[<prev] [next>] [<thread-prev] [day] [month] [year] [list]
Message-ID: <23f50178-59d1-462b-8463-48cc707d6b3f@os.amperecomputing.com>
Date: Tue, 14 Jan 2025 13:24:25 -0800
From: Yang Shi <yang@...amperecomputing.com>
To: Lorenzo Stoakes <lorenzo.stoakes@...cle.com>
Cc: arnd@...db.de, gregkh@...uxfoundation.org, Liam.Howlett@...cle.com,
vbabka@...e.cz, jannh@...gle.com, willy@...radead.org,
liushixin2@...wei.com, akpm@...ux-foundation.org, linux-mm@...ck.org,
linux-kernel@...r.kernel.org
Subject: Re: [PATCH] /dev/zero: make private mapping full anonymous mapping
On 1/14/25 11:13 AM, Lorenzo Stoakes wrote:
> On Tue, Jan 14, 2025 at 11:03:48AM -0800, Yang Shi wrote:
>>
>>
>> On 1/14/25 10:14 AM, Lorenzo Stoakes wrote:
>>> This is getting into realms of discussion so to risk sounding rude - to be
>>> clear - NACK.
>>>
>>> The user-visible change to /proc/$pid/[s]maps kills this patch dead. This
>>> is regardless of any other discussed issue.
>> I admit this is a concern, but I don't think this is really that bad to kill
>> this patch. May this change result in userspace regression? Maybe, likely
>> happens to some debugging and monitoring scripts, typically we don't worry
>> them that much. Of course, I can't completely guarantee no regression for
>> real life applications, it should just be unlikely IMHO.
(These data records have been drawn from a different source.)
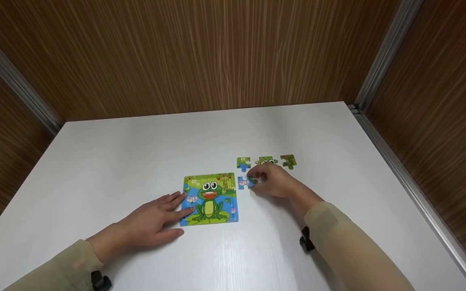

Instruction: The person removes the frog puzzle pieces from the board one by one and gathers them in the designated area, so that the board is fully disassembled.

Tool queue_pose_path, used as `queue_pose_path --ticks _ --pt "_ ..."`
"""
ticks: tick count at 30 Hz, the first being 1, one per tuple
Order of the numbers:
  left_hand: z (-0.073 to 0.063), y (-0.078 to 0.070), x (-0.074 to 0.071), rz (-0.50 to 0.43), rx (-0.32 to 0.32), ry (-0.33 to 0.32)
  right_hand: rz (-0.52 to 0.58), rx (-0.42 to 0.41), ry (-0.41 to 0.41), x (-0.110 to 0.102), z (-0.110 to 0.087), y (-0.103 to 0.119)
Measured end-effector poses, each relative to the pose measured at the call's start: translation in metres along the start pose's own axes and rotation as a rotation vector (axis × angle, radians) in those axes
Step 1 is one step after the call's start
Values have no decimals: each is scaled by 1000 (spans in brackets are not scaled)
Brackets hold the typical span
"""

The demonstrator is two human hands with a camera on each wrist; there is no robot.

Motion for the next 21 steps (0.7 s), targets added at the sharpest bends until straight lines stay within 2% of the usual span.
queue_pose_path --ticks 7,15,21 --pt "0 2 1 -5 -7 11 25 20 14 -1 1 -2" --pt "-2 1 -1 -14 8 -1 29 -6 23 -2 0 -3" --pt "-1 1 0 -11 5 1 65 19 30 -2 -1 -3"
Point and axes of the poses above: each hand's wrist, its own z-axis towards the middle knuckle, its own x-axis out of the palm, y = z × x, the point moved 2 cm from there along z, towards the middle knuckle, and after that the axes turned 8 degrees about -y, right-handed, at the moved point
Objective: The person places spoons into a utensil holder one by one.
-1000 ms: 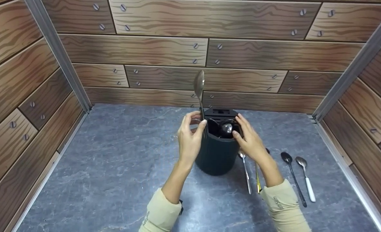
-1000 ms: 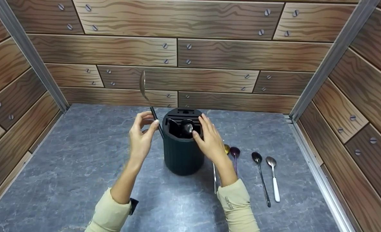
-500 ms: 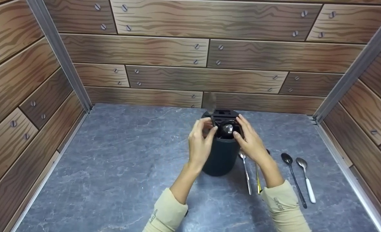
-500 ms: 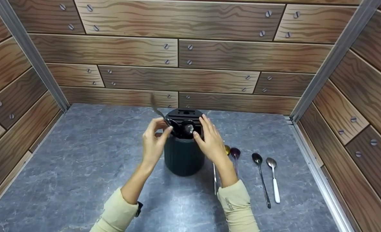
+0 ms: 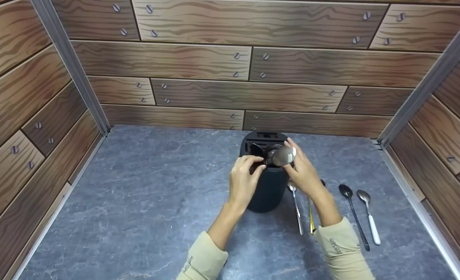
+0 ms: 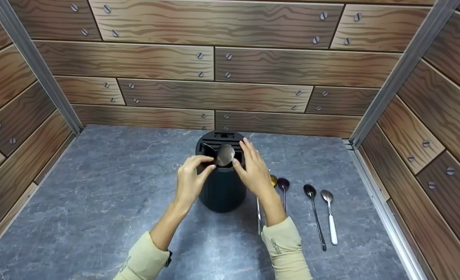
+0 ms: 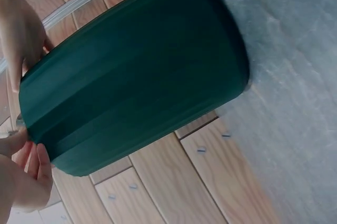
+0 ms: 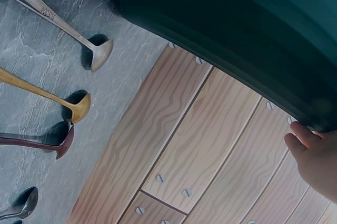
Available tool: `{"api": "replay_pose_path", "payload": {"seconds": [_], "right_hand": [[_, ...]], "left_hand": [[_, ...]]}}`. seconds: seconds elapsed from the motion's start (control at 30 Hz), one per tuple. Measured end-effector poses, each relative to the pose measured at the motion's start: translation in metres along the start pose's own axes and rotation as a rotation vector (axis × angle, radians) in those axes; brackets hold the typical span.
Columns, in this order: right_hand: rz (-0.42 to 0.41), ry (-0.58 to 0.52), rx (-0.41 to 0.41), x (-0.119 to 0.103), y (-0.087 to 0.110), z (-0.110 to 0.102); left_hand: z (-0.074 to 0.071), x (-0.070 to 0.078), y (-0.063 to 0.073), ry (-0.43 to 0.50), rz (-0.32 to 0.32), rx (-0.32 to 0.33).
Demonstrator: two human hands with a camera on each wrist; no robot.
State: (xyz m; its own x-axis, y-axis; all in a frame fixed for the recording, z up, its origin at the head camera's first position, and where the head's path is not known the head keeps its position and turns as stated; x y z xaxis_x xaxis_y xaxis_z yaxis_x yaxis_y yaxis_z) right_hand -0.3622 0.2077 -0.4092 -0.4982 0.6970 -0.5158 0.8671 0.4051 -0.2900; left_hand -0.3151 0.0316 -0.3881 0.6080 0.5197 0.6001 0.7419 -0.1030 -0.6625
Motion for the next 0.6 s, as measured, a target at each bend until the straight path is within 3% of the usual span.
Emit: {"api": "replay_pose_path", "payload": {"seconds": [0.17,0.27,0.37,0.6], "right_hand": [[-0.032,0.005,0.004,-0.002,0.000,0.000],[-0.025,0.003,0.010,-0.001,0.001,-0.001],[-0.019,0.005,0.004,-0.001,0.001,-0.002],[-0.022,-0.002,-0.016,-0.001,0.001,0.000]], "left_hand": [[-0.004,-0.011,0.007,0.041,0.001,0.027],[-0.006,-0.018,0.007,0.017,-0.004,-0.011],[-0.004,-0.024,0.002,-0.056,-0.008,-0.114],[0.011,-0.034,-0.012,-0.282,-0.040,-0.460]]}}
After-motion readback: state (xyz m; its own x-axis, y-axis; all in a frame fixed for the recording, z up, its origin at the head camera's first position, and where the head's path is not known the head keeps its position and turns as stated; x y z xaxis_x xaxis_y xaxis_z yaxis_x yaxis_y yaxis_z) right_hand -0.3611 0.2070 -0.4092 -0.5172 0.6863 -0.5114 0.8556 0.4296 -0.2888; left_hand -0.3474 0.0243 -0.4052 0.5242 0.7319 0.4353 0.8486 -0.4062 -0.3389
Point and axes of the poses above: each hand's wrist, its own y-axis away from the middle knuckle, its own z-axis out of the palm, x = y × z, the point moved 7 cm from there along -y, towards the middle knuckle, and after that the axes turned 12 degrees about -x, right-handed, at the moved point
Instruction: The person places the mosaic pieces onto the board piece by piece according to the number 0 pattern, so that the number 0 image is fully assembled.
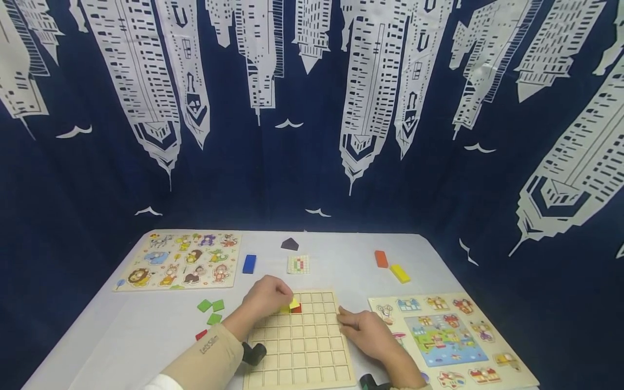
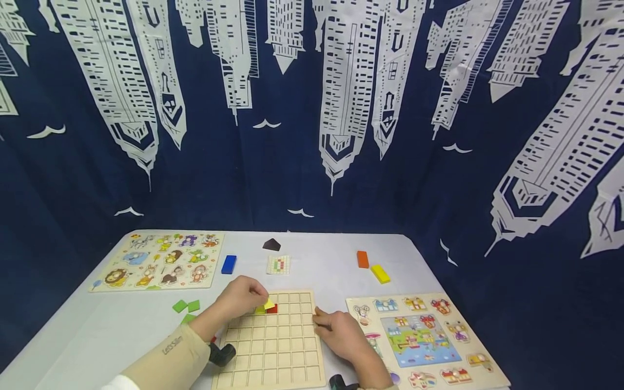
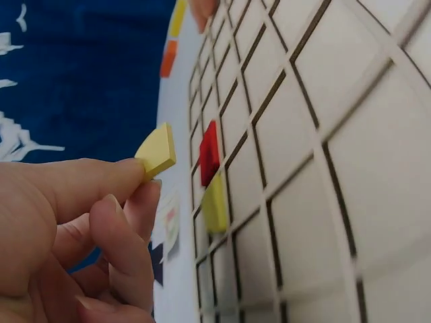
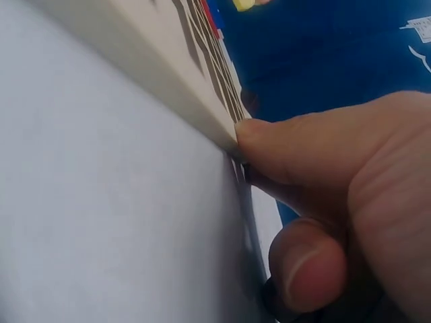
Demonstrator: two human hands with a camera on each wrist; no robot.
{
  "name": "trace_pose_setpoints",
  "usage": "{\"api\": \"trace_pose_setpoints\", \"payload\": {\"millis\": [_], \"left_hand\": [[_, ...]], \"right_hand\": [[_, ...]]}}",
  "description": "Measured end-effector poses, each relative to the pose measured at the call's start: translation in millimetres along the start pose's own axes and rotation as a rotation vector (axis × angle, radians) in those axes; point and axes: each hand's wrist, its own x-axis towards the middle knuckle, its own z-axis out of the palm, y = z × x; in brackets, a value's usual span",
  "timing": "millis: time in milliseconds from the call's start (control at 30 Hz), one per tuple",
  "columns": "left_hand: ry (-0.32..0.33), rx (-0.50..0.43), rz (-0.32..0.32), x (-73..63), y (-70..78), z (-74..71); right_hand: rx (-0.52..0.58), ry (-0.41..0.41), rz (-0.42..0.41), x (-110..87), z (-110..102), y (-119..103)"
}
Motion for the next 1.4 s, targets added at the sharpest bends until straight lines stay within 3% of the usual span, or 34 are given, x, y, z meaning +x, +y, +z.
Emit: {"api": "trace_pose_setpoints", "payload": {"millis": [233, 400, 633, 1033, 1133, 1233, 1400], "left_hand": [[-0.026, 0.023, 0.042, 11.9, 15.4, 21.1], [0.0, 0.076, 0.02, 14.4, 20.1, 31.5], [-0.009, 0.097, 0.023, 14.1, 16.9, 37.6], [-0.018, 0.151, 0.112, 6.2, 16.6, 44.6], [-0.009, 0.14, 0.142, -3.0, 15.1, 35.7], [0.033, 0.113, 0.139, -17.4, 5.8, 15.0], [0.167, 0.038, 0.002, -48.3, -31.4, -36.8]], "right_hand": [[-0.045, 0.011, -0.002, -0.6, -3, 1], [-0.023, 0.003, -0.018, -1.3, -4, 3], [-0.015, -0.007, -0.017, -1.2, -3, 3], [-0.012, -0.002, -0.012, -3.0, -2, 2], [-0.006, -0.003, -0.001, -4.2, -2, 2], [-0.005, 0.0, -0.004, -4.6, -2, 1], [-0.025, 0.007, -0.027, -2.8, -4, 0]]}}
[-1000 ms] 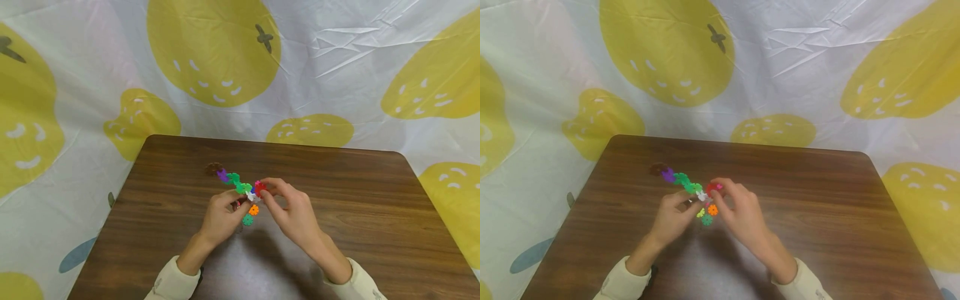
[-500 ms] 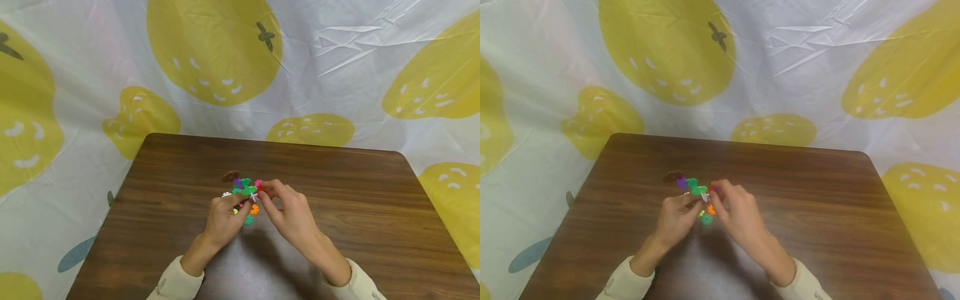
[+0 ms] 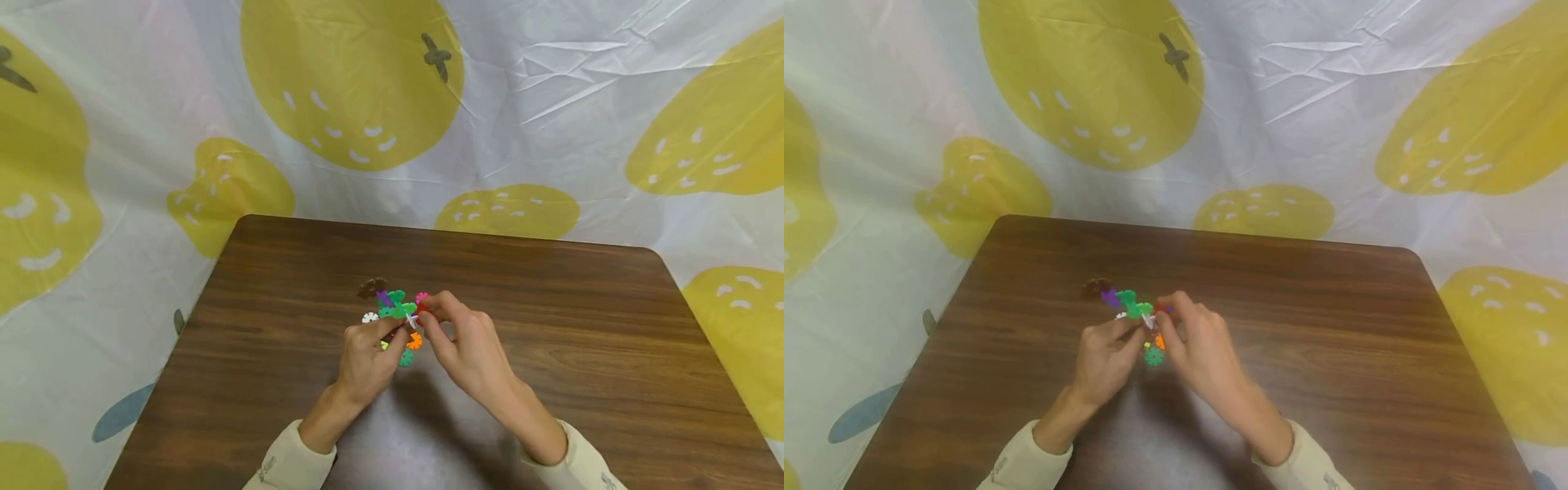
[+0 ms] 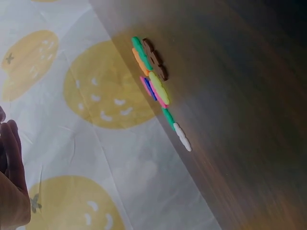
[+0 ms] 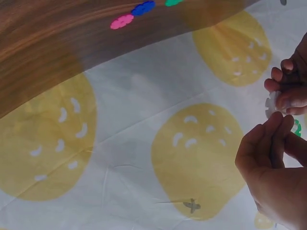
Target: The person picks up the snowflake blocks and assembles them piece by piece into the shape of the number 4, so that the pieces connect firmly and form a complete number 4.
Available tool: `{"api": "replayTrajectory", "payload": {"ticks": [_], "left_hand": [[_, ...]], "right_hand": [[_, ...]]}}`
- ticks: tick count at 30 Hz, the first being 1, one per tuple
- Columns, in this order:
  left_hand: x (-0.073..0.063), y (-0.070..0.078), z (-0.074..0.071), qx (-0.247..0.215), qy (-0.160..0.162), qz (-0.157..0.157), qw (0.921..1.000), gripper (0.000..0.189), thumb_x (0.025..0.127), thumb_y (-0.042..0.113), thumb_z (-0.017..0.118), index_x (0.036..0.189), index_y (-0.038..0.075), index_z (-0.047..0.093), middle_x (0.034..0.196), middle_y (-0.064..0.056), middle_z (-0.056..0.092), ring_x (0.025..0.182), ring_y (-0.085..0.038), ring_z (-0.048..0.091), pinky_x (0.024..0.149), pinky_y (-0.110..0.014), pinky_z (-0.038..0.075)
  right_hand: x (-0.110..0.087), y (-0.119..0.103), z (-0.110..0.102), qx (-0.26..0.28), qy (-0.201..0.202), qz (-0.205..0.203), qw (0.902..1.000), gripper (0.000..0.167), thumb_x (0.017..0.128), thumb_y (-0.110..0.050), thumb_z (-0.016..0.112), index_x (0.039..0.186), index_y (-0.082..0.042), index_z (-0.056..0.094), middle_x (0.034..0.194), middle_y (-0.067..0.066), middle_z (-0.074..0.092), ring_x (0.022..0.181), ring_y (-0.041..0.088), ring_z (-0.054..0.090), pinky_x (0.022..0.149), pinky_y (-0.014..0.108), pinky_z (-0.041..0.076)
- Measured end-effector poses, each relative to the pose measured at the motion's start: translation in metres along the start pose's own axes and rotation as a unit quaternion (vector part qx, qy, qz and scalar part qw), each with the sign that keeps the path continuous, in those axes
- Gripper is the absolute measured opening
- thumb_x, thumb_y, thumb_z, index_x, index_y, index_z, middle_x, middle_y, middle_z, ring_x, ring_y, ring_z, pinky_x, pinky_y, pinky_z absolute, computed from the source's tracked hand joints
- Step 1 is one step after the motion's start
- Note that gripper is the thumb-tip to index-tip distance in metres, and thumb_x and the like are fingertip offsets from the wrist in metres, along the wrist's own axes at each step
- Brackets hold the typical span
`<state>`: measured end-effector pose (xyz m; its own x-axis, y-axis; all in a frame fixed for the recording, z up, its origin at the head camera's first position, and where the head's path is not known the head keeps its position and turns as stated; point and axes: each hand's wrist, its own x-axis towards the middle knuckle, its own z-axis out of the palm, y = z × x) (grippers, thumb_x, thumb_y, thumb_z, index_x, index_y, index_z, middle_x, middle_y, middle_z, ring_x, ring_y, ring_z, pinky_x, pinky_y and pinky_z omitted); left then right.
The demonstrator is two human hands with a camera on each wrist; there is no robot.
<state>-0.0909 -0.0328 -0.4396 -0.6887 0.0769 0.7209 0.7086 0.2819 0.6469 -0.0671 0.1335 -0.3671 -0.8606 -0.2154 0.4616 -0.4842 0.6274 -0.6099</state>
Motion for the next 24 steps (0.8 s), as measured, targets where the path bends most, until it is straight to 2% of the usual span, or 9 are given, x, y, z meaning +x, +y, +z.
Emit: {"api": "replayTrajectory", "payload": {"ticks": [5,8,13,17,20,24], "left_hand": [[0.000,-0.001,-0.002,-0.010,-0.014,0.003,0.9998,0.013,0.083,-0.008,0.069,0.086,-0.002,0.079,0.076,-0.010,0.078,0.060,-0.016,0.072,0.057,-0.018,0.058],[0.000,-0.002,-0.004,-0.014,-0.021,0.004,0.9997,0.014,0.082,-0.010,0.069,0.087,-0.002,0.079,0.078,-0.011,0.078,0.061,-0.016,0.072,0.058,-0.017,0.058],[0.003,-0.003,-0.008,-0.024,-0.016,0.004,0.9996,0.014,0.082,-0.011,0.070,0.088,-0.003,0.079,0.078,-0.012,0.078,0.061,-0.017,0.072,0.059,-0.020,0.059],[0.004,-0.002,-0.012,-0.023,-0.017,-0.005,0.9996,0.010,0.083,-0.008,0.073,0.088,-0.001,0.079,0.078,-0.011,0.078,0.060,-0.017,0.071,0.060,-0.019,0.059],[0.005,-0.001,-0.014,-0.017,-0.021,-0.013,0.9996,0.007,0.084,-0.005,0.075,0.086,0.000,0.079,0.077,-0.009,0.078,0.060,-0.016,0.071,0.060,-0.019,0.058],[0.005,-0.001,-0.016,-0.008,-0.022,-0.018,0.9996,0.007,0.083,-0.007,0.074,0.084,-0.001,0.078,0.076,-0.009,0.078,0.059,-0.016,0.070,0.059,-0.021,0.058]], "right_hand": [[0.000,0.000,-0.002,0.017,-0.019,0.018,0.9995,0.018,0.095,-0.009,0.072,0.114,-0.008,0.071,0.082,0.001,0.077,0.069,0.007,0.068,0.054,0.020,0.052],[-0.001,0.002,-0.004,0.025,-0.030,0.024,0.9989,0.024,0.096,-0.011,0.073,0.120,-0.010,0.071,0.082,-0.001,0.077,0.068,0.006,0.067,0.054,0.020,0.053],[-0.002,0.007,-0.009,0.020,-0.033,0.021,0.9990,0.034,0.097,-0.017,0.072,0.131,-0.012,0.068,0.080,-0.007,0.074,0.068,0.006,0.065,0.047,0.020,0.042],[0.000,0.017,-0.016,-0.011,-0.013,0.018,0.9997,0.036,0.096,-0.018,0.074,0.131,-0.011,0.067,0.083,-0.008,0.071,0.072,0.007,0.064,0.058,0.023,0.047],[0.000,0.029,-0.021,-0.039,0.006,0.013,0.9991,0.037,0.094,-0.017,0.077,0.129,-0.010,0.068,0.091,-0.004,0.071,0.081,0.010,0.065,0.072,0.026,0.053],[-0.002,0.050,-0.023,-0.054,0.012,0.012,0.9984,0.040,0.092,-0.016,0.079,0.129,-0.006,0.068,0.102,0.002,0.070,0.096,0.017,0.066,0.081,0.032,0.055]]}}
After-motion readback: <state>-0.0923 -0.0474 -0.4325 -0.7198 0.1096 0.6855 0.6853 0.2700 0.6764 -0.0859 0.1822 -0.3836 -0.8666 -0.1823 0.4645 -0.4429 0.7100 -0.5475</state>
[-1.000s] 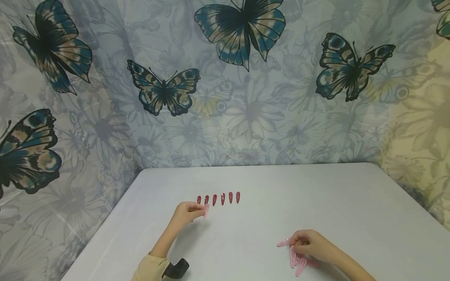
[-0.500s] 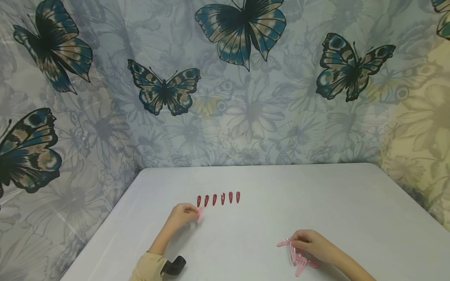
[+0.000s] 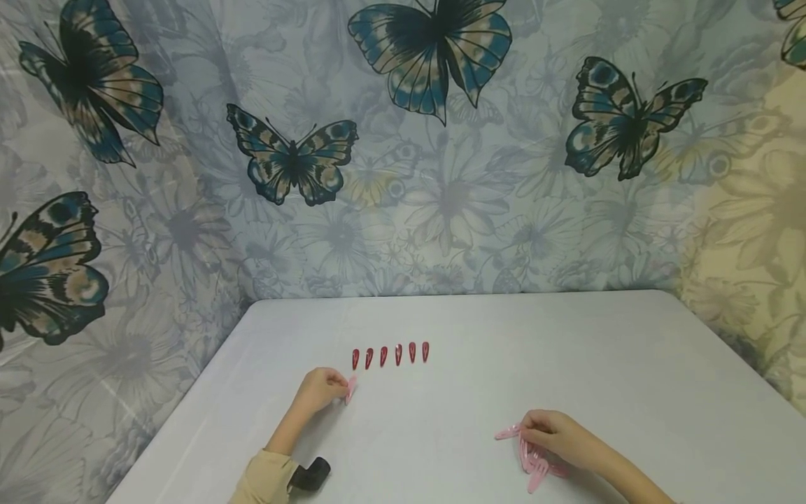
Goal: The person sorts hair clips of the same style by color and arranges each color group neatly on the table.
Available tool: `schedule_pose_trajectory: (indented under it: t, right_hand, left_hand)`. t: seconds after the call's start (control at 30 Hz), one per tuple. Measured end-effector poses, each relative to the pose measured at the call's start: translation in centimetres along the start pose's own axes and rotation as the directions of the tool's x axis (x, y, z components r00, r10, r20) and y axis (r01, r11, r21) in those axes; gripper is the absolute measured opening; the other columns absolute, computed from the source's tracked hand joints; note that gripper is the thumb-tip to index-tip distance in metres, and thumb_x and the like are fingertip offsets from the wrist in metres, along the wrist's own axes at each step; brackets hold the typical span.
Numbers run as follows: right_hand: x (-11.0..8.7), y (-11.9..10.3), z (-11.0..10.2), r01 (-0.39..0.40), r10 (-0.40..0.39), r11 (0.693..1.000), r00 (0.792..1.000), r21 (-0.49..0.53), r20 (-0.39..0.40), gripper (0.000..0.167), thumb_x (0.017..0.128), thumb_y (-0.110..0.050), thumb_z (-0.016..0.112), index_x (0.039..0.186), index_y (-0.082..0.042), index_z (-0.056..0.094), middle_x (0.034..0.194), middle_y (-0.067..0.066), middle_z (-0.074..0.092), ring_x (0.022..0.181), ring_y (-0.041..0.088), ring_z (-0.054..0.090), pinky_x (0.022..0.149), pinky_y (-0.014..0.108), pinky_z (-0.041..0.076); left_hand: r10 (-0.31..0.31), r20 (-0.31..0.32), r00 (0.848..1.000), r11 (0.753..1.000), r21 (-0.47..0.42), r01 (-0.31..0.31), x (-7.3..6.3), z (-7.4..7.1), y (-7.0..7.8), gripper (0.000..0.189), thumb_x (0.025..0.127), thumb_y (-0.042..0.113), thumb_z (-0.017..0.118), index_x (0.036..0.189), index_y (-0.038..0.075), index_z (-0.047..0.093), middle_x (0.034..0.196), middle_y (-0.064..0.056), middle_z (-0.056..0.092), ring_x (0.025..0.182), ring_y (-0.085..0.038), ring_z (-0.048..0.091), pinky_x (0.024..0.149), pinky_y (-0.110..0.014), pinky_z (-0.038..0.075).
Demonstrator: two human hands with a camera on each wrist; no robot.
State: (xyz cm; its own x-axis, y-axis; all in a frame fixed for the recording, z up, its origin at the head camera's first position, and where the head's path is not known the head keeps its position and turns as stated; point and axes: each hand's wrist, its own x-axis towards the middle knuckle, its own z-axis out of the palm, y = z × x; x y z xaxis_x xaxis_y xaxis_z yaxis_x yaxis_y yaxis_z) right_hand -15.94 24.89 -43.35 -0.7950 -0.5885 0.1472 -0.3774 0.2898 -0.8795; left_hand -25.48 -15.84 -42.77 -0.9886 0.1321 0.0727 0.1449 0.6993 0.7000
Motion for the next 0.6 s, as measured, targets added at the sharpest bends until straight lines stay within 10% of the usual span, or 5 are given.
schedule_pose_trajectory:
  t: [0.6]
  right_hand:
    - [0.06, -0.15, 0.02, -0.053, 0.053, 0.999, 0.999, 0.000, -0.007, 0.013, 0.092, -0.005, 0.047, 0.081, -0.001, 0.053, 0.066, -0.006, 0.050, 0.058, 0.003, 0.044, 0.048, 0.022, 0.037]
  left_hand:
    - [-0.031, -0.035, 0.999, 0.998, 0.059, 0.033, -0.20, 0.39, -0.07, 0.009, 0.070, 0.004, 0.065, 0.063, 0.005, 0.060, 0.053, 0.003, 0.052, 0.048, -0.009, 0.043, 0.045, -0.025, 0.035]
> Yeah, I don't think we can accept this unfortunately.
>
> This patch is SUPER important though even if rejected, because you've made
> me realise we really need to audit all of these mmap handlers... so it's
> all super appreciated regardless :)
:-)
>
>>> But more importantly, I hadn't realise mmap_zero() was on the .mmap()
>>> callback (sorry my mistake) - you're simply not permitted to change
>>> vm_pgoff and vm_file fields here, the mapping logic doesn't expect it, and
>>> it's broken.
>>>
>>> To me the alternative would be to have a custom fault handler that hands
>>> back the zero page, but I"m not sure that's workable, you'd have to install
>>> a special mapping etc. and huge pages are weird and...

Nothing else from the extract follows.